Göçmen işçilerin mücadelesi son üç yılda nasıl bir seyir izledi, bu konuda ne diyebilirsiniz?
Son üç yılda epey yol katettik. Haklarını bilmeyen çok sayıda göçmen işçi var ancak artık haklarını öğrenmeye başladılar. Örgütlenmenin içinde yer almasalar bile mücadele etmek istiyorlar. Bir kısmı da örgüte katıldı ve bu oldukça önemli bir gelişme. Hedefimiz ortak mücadele için onları örgütümüze kazanmaktır. Ancak bize katılmasalar da onları destekleyeceğiz.
Hong Kong’daki göçmen işçiler için küçük de olsa bazı ilerlemeler kaydediyoruz. Hong Kong hükümeti ücretlere % 2,3’lük bir zam yaptı. Ekim ayından itibaren ücretler 4410 Hong Kong Doları (yaklaşık 2100 TL) oldu. Maalesef ki bu miktar da hala Hong Kong’da yaşamak için yeterli değil. Her geçen gün pek çok örgüt yeni haklar için mücadele etmek amacıyla bir araya geliyor bile olsa göçmen işçilerin mevcut koşullarında henüz ciddi bir iyileşme olmadı.
Size göre göçmen işçilerin önümüzdeki dönemde başlıca sorunu ne olacak?
Göçmen işçiler için, özellikle Endonezyalı göçmen işçiler için, temel sorun daima Endonezya hükümetiyle olan sorunlardır. Hükümetin göçmen işçilerle ilgili yaptığı düzenleme ana sorunlarımızdan biridir.

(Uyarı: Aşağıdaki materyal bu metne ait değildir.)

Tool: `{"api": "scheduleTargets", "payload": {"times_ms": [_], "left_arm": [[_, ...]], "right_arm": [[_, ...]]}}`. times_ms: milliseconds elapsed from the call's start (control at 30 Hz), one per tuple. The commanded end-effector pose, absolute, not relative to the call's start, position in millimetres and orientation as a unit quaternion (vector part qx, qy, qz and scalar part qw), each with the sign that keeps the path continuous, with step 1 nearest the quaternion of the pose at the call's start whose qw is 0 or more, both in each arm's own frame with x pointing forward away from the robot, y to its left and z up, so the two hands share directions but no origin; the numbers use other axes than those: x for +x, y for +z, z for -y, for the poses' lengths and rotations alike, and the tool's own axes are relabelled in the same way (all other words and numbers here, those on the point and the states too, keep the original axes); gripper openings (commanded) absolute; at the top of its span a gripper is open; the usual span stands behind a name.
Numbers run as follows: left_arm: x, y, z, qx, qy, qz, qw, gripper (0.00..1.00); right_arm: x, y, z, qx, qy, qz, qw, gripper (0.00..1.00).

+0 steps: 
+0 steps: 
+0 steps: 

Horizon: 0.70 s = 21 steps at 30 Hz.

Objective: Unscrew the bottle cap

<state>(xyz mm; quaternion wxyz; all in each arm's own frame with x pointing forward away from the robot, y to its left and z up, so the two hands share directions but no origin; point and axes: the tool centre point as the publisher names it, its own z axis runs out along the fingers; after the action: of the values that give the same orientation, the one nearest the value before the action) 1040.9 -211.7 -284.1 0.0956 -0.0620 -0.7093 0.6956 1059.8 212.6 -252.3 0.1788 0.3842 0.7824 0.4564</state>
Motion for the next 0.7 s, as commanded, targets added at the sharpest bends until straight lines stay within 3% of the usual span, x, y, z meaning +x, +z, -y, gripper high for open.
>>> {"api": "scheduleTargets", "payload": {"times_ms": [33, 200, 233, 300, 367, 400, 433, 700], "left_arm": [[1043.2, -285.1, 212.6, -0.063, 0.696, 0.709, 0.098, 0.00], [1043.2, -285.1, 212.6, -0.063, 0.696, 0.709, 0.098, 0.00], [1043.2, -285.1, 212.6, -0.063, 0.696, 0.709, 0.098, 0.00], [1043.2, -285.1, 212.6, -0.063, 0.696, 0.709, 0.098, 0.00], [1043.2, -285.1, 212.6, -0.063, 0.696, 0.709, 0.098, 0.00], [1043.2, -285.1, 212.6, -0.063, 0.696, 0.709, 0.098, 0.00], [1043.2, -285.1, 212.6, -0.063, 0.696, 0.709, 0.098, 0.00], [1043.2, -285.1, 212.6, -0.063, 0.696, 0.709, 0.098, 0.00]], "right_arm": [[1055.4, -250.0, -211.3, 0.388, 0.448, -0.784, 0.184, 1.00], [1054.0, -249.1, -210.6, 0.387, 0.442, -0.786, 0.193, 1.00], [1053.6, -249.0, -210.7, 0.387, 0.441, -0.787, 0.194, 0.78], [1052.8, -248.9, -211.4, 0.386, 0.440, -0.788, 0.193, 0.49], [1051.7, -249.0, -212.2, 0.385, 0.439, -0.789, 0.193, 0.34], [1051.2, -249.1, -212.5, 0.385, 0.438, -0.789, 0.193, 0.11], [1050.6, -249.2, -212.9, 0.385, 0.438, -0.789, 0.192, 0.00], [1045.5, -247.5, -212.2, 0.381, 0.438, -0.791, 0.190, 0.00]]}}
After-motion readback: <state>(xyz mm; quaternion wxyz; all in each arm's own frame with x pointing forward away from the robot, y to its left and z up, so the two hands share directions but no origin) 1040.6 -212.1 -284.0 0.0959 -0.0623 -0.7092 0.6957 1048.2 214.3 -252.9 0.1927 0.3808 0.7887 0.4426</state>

Göçmen işçiler, yasadışı fahiş komisyonlar alan ve göçmenleri ağır bir borç yükü altına sokan istihdam büroları tarafından yoğun bir biçimde sömürülmektedir.
Daha da önemlisi ve en büyük sorunumuz Endonezya’da topraklarımıza el konulmasıdır. Pek çok göçmen işçi buraya topraklarını kaybettiği için geldi. Bizim için bu çok büyük bir sorun.
Socialist Action’la işbirliği yaptığınız sürece edindiğiniz deneyimlerden de biraz söz edebilir misiniz?
Socialist Action’a bize verdiği desteklerden dolayı minnettarız: materyaller, yayınlar ve Socialist Action’dan edindiğimiz bilgi için. Oldukça yararlı oldu. Socialist Action’la birlik yaptığımızda daha güçlü oluyoruz. Artık yalnızca göçmen işlerin karşı karşıya olduğu sorunları değil daha büyük sorunları da görebiliyoruz; Örneğin “Kapitalizm nedir?”, “Emperyalizm nedir?” gibi. Göçmen işçiler olarak başetmek zorunda olduğumuz sorunlar bu daha büyük sorunlarla doğrudan bağlantılı.
Göçmen İşçiler Birliği’nin 3. yıldönümüne katıldığınız ve bizimle konuşmak için zaman ayırdığınız için teşekkür ederiz.